WHAT YOU HAVE TO DO. Your task is to copy the lines of the data below from the line holding "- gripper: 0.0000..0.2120" through the line holding "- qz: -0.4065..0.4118", inclusive, exactly and with nothing added.

INFORMATION SUPPLIED.
################

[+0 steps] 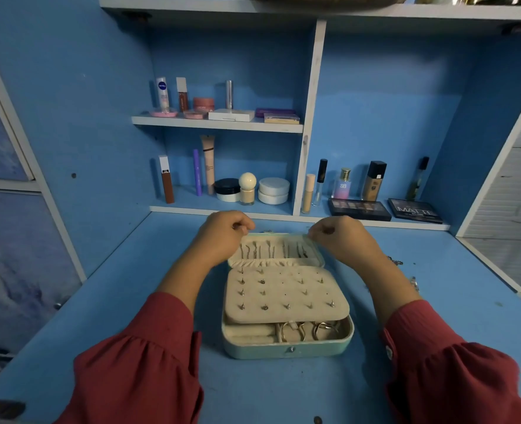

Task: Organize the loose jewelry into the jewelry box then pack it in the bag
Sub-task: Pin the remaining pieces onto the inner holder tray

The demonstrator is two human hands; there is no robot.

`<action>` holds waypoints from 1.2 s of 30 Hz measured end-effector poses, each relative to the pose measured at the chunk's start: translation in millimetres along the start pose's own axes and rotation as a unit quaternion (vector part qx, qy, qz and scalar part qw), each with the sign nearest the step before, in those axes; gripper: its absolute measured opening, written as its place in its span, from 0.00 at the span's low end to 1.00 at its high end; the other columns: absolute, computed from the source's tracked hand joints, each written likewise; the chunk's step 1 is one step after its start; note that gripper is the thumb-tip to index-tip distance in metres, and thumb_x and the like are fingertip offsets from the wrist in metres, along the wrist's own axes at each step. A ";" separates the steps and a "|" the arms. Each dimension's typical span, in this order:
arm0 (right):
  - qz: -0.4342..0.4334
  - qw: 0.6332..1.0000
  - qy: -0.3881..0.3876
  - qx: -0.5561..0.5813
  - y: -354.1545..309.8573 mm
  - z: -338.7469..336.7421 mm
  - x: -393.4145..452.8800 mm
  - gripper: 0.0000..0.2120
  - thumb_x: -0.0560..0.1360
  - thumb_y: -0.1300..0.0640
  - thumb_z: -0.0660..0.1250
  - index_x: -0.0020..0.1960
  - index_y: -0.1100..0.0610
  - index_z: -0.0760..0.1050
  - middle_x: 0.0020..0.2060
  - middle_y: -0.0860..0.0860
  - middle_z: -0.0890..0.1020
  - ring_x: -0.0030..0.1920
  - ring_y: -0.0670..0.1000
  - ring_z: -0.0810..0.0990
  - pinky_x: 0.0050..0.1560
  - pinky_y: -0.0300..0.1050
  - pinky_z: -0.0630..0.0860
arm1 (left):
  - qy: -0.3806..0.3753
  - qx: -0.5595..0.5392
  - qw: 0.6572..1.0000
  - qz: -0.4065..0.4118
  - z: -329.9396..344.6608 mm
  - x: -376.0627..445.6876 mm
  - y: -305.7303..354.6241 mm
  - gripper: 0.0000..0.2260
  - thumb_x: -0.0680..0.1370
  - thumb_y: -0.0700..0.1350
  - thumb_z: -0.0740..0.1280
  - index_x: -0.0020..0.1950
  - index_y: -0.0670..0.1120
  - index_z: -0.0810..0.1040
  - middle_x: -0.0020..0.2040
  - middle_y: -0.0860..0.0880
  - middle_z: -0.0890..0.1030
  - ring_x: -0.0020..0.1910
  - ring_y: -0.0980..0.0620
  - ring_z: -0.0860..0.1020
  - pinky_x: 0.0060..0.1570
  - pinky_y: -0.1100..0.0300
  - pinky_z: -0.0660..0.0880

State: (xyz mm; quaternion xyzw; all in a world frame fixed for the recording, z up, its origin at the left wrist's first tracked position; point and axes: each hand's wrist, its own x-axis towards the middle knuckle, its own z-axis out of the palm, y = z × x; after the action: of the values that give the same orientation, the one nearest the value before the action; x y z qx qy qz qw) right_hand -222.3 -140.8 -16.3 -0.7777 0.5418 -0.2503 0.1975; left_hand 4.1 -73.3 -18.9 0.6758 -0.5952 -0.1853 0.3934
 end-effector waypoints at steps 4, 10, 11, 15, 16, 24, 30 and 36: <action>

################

RESPONSE TO THE EXERCISE.
  - gripper: 0.0000..0.2120
  - thumb_x: -0.0560..0.1360
  - thumb_y: -0.1300..0.0640
  - thumb_z: -0.0660..0.1250
  - index_x: -0.0020..0.1960
  - index_y: -0.1100..0.0610
  - index_z: -0.0760..0.1050
  - middle_x: 0.0020..0.2060
  - middle_y: -0.0860..0.0860
  - middle_z: -0.0890..0.1020
  - ring_x: -0.0030..0.1920
  - ring_y: -0.0670..0.1000
  - ring_z: -0.0810..0.0990
  - pinky_x: 0.0050..0.1560
  - pinky_y: -0.0300..0.1050
  - pinky_z: -0.0630..0.0860
arm1 (left):
  - qy: -0.3806..0.3753
  - qx: -0.5595..0.5392
  - qw: 0.6572..1.0000
  - qz: -0.4065..0.4118

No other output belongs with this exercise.